Patients with node-negative, locally advanced lung tumors who undergo induction chemoradiotherapy appear to survive significantly longer than patients who undergo surgical resection without induction chemoradiotherapy
Patients with node-negative, locally advanced lung tumors who undergo induction chemoradiotherapy appear to survive significantly longer than patients who undergo surgical resection without induction chemoradiotherapy, according to preliminary results reported by a group from Boston University Medical Center. Results in 110 patients who were followed for an extended length of time show a greater than two-fold survival edge for surgically treated patients.
Benedict D. Daly, MD, and colleagues compared treatment outcomes in 47 patients who underwent neoadjuvant chemotherapy and 63 patients who underwent surgery and did not receive induction chemoradiotherapy, but instead underwent neoadjuvant radiation, adjuvant radiation, adjuvant chemotherapy, adjuvant chemoradiotherapy, brachytherapy, or no additional treatment. All patients had invasive T3 and T4 non—small cell lung cancer (NSCLC) and underwent treatment between 1979 and 2008. The analysis found that the median survival was longest for patients who had surgical resection and neoadjuvant chemoradiotherapy (90 mo) compared with resection and adjuvant external radiation therapy (25 mo), resection and neoadjuvant external radiation therapy (19 mo), or surgery alone (19 mo).
"The resolution of CT scanners has changed, PET imaging is now available, and invasive staging of the mediastinal lymph nodes has become routine."
-Benedict D. Daly, MD
Daly and associates pointed out that the results must be interpreted carefully given the improvements in the diagnosis, staging, and management of NSCLC that occurred during the study period. “The resolution of CT scanners has changed, PET imaging is now available, and invasive staging of the mediastinal lymph nodes has become routine,” they said. “As such, it is likely that a few of these patients were understaged or overstaged, affecting patient selection.”

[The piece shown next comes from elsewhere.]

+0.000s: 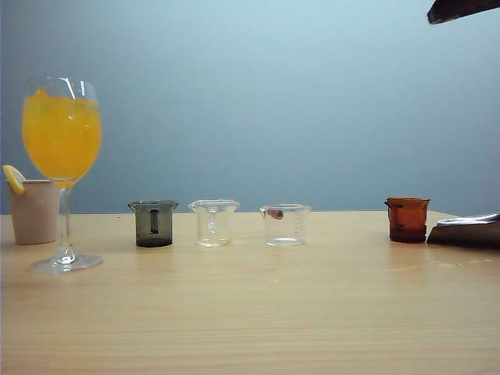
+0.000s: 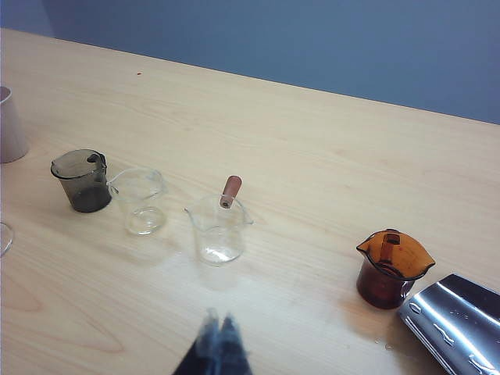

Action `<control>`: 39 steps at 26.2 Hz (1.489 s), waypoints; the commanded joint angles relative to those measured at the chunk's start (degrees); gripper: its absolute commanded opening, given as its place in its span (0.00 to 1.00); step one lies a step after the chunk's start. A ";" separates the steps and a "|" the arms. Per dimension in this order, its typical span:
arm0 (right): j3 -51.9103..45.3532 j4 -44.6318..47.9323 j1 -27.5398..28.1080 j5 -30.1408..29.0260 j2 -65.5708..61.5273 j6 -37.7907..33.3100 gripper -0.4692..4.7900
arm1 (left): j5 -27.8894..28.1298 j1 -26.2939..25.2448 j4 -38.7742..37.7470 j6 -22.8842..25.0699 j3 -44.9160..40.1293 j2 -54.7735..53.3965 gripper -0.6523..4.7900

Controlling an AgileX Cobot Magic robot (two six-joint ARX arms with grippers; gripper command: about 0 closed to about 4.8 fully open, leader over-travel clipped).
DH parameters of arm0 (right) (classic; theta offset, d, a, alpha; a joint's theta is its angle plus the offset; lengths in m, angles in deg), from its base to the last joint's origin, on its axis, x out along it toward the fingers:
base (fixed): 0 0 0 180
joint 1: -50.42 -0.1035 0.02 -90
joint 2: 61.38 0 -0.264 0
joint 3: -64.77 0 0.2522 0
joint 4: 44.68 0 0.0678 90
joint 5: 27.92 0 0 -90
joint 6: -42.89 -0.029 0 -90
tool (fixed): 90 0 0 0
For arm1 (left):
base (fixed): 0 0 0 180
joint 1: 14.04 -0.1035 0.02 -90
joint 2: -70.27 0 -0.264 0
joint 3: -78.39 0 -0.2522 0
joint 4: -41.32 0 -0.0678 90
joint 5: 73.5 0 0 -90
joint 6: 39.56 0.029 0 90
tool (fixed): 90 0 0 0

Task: Pick up the third measuring cup from the left, pour the pineapple juice inside into the goblet, and finally put the measuring cup back in its original place.

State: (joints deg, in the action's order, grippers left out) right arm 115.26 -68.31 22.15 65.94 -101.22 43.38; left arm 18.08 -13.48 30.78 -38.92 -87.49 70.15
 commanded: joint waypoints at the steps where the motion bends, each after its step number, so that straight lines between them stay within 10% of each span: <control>1: 0.26 0.68 -0.02 0.11 0.13 -0.07 0.08 | -0.31 0.04 0.63 0.44 0.17 0.02 0.12; 16: 0.17 0.57 0.50 4.63 0.59 1.36 0.08 | -0.31 0.04 0.63 0.44 0.17 0.02 0.12; 26: -19.37 15.30 19.80 7.76 21.94 1.33 0.08 | -0.31 0.04 0.59 0.44 0.17 0.02 0.12; 39: -33.44 15.50 21.99 5.03 39.80 1.29 0.08 | -0.31 0.04 0.57 0.44 0.17 0.02 0.12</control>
State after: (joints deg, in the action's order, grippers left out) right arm 82.25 -53.91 44.03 71.05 -61.70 44.52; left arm 18.02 -13.50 30.76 -38.92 -87.49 70.17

Also, because patients were not randomized and staging was not uniform, the conclusions must be replicated in a prospective study that uses standardized staging and resection criteria.
Daly BD, Ebright MI, Walkey AJ, et al. Impact of neoadjuvant chemoradiotherapy followed by surgical resection on node-negative T3 and T4 non-small cell lung cancer [published online ahead of print January 29, 2011]. J Thorac Cardiovasc Surg. doi:10.1016/j.jtcvs. 2010.12.011.